In response, the Bank of Botswana has hiked interest rates to 15%, designed to curb credit expansion, and moved to anchor inflation expectations with a string of public statements committing itself to an informal inflation target of 4%-7% by year-end and reiterating its intention to adopt a formal inflation target of 3%-6%.

With inflation on a downward trend, the bank’s interventions might do the job, especially if oil prices remain softer. But it will come at a cost, with economic growth slowing to a forecast 4.2% in 2006, the slowest pace of expansion in 12 years. Ironically, the devaluation of the pula was designed to boost Botswana’s export competitiveness, a key element of plans to increase the economic contribution of the non-mining private sector. In reality, the country has made little progress in this regard.

Ms Mohohlo is circumspect about manipulating the currency to boost competitiveness. “Obviously, you do not use just one tool to address competitiveness. There are also issues relating to productivity improvements, which are major concerns,” she says.

She is even more doubtful about the government’s decision not to announce the rate of crawl. “We don’t necessarily agree with that because we believe in transparency. Like any other developing country, we are trying to attract foreign direct investment. No investor is going to come into the country if they don’t know if their money is going to be eroded by inflation.

“We are talking to [the government] and we hope it will see the light,” she adds. “One should not have to guess the rate of crawl.
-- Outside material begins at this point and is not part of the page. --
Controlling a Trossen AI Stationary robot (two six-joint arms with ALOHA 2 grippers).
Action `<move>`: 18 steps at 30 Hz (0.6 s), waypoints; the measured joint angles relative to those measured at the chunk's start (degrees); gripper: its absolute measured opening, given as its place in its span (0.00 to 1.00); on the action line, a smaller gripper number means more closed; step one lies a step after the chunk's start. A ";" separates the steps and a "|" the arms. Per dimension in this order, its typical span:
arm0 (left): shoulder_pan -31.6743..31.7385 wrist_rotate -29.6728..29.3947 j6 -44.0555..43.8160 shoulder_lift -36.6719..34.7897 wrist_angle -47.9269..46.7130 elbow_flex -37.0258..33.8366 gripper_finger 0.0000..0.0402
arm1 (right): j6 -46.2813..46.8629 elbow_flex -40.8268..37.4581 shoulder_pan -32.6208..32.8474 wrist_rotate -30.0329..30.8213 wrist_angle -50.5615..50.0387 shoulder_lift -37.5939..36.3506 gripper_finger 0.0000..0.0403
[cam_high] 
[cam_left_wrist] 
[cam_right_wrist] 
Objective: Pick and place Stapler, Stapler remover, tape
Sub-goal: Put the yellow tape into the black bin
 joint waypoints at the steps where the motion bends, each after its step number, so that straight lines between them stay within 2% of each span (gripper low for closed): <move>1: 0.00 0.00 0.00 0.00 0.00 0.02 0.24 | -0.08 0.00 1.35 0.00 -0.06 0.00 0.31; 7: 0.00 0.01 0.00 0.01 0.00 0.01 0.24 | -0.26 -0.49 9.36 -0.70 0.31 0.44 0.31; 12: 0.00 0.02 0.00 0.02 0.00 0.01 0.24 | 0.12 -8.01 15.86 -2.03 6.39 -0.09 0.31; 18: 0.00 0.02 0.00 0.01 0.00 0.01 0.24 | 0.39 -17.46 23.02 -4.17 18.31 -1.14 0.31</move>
Once you introduce this mechanism, you have to be transparent with all aspects of it.”

Policy frustration

There are other signs that Ms Mohohlo is frustrated at the government’s seeming unwillingness to co-ordinate its policies towards the objective of price stability.

“When we design our monetary policy, it is important to look at what we believe is going to drive demand. To some extent demand is driven by credit; the instruments to control credit rest with the [Bank of Botswana]. But government expenditure is also a major driver of demand and therefore can be inflationary. We pay close attention and we advise the government what we think its fiscal policy needs to do in a given period for it to be complementary and supportive of monetary policy. This year, the government has forecasted the 2006/07 budget will grow by about 15%, which is higher than what we would want.”
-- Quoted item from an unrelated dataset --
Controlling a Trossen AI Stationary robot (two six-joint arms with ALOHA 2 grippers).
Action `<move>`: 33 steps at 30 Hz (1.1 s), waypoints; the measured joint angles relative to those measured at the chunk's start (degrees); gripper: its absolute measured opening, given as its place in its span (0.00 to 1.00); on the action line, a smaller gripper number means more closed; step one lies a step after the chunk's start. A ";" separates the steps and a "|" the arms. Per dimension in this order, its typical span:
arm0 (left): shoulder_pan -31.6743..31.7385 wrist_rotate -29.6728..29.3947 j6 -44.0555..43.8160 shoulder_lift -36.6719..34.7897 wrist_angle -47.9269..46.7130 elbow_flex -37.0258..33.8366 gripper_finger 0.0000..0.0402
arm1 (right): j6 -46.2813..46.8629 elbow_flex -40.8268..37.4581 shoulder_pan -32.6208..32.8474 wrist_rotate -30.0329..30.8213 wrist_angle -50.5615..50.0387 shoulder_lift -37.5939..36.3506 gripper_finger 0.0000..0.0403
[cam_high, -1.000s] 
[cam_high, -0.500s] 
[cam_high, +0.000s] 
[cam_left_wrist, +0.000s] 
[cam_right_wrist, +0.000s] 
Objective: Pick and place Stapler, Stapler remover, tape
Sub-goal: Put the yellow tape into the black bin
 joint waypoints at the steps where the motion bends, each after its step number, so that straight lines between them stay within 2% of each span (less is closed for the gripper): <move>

Is she frustrated? “I wouldn’t call it frustration; it’s a relationship you cannot terminate. In fact, it’s like a successful marriage: you really can’t say you are frustrated with it because then you would need to be getting out. If you are committed, you make things work.”

Ms Mohohlo knows the importance of keeping Botswana’s track record of sound economic management intact. Botswana benefits enormously from being the highest rated African sovereign, even higher rated than South Africa. But it is a reputation and credibility that is easily lost, too.